What the task asks:
Print the listing below again, exactly. Skip the pictures.

Information provided:
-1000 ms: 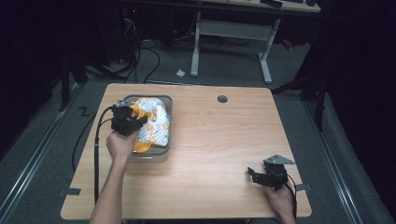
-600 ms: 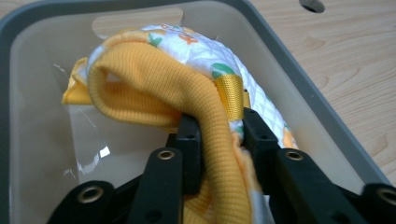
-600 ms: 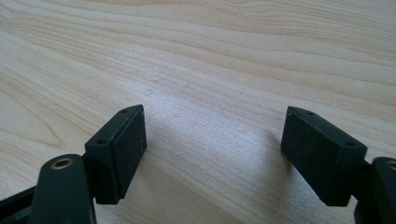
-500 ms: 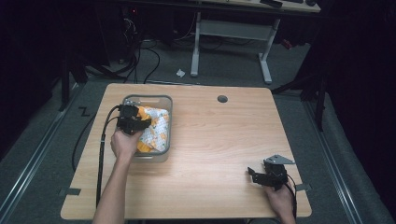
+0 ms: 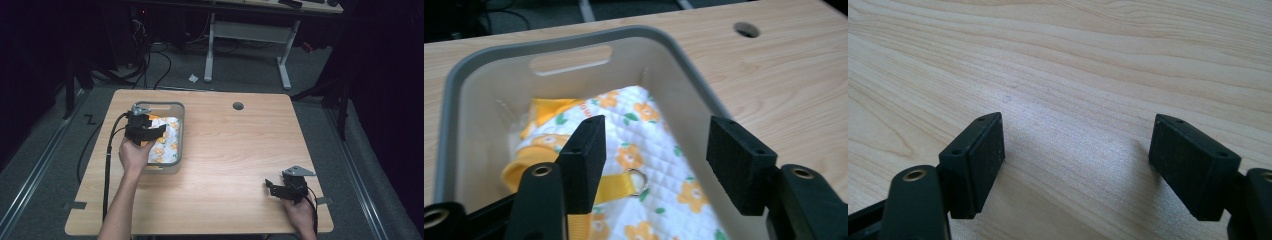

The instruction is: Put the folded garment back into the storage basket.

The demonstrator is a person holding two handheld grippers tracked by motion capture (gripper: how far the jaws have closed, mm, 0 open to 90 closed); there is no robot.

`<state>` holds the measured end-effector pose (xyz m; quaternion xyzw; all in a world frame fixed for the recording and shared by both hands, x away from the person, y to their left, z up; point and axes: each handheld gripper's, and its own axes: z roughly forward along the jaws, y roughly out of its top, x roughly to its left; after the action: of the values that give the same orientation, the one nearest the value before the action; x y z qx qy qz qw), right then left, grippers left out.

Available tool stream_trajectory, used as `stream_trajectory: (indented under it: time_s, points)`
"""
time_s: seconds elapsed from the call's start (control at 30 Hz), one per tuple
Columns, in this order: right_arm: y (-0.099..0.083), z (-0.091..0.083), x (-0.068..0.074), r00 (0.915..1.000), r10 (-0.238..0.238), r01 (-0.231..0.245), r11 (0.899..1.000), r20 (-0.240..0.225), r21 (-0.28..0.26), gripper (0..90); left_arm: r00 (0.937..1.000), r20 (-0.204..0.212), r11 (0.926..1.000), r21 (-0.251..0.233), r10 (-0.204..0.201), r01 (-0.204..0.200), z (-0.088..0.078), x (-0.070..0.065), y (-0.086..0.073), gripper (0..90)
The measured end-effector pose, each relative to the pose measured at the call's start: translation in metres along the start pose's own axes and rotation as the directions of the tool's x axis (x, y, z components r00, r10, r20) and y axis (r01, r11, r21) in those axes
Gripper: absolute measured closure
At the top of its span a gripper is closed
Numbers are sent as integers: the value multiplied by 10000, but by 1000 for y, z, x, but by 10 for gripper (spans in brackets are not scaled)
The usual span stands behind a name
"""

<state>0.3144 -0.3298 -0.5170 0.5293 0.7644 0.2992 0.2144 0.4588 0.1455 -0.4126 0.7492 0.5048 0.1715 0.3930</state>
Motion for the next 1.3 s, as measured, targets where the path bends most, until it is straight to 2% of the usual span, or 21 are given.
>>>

Output for this exercise:
-1000 ms: 
-600 ms: 
-600 ms: 
-500 ms: 
+0 ms: 

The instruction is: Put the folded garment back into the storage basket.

The demonstrator is a person holding two handheld grippers tracked by motion capture (gripper: how far the jaws have closed, mm, 0 open to 90 closed); there is no robot.

`<state>` holds the measured end-effector pose (xyz m; quaternion xyzw; all in a world frame fixed for the recording and shared by both hands, x away from the person, y to their left, z up; point and axes: each handheld gripper's, and its own axes: z roughly forward along the jaws, y roughly out of its top, x roughly to its left; after the action: of the values that give the same orientation, the one nearest the value before the action; x y z qx qy qz qw), right then left, grippers left out.

Available tool stream_trajectory, used as `stream_trajectory: (indented under it: time_s, points)`
"""
time_s: seconds elapsed from the call's start (control at 30 Hz), one per tuple
Columns, in this order: right_arm: y (-0.099..0.083), z (-0.091..0.083), x (-0.068..0.074), r00 (0.915..1.000), r10 (-0.238..0.238), r01 (-0.231..0.245), r11 (0.899..1.000), r20 (-0.240..0.225), r21 (-0.28..0.26), gripper (0..90); left_arm: r00 (0.937..1.000), r20 (-0.204..0.212), r11 (0.926..1.000), r21 (-0.251..0.233), r10 (-0.204..0.201), r01 (-0.204..0.200), z (-0.088..0.078), x (-0.070..0.065), y (-0.086..0.073), gripper (0..90)
The measured end-effector pose, each relative to the pose measured at the call's start: translation in metres along the start pose's own axes and rotation as the directions of the tool's x axis (x, y, z components r00, r10, r20) and y axis (r01, r11, r21) in those axes
Gripper: absolute measured closure
At the top of its span a gripper is closed
Numbers are sent as integers: the value multiplied by 10000, but by 1000 for y, z, x, but by 10 for gripper (spans in brackets are not scaled)
The usual span stands behind a name
"""

<state>0.3144 -0.3298 -0.5170 0.5293 0.7644 0.2992 0.2144 0.4588 0.1455 -0.4126 0.7492 0.5048 0.1715 0.3930</state>
Motion for the next 1.3 s, as measured, targets where the path bends most, until it is straight to 2% of the usual span, or 21 are given.
>>>

This answer is complete as written.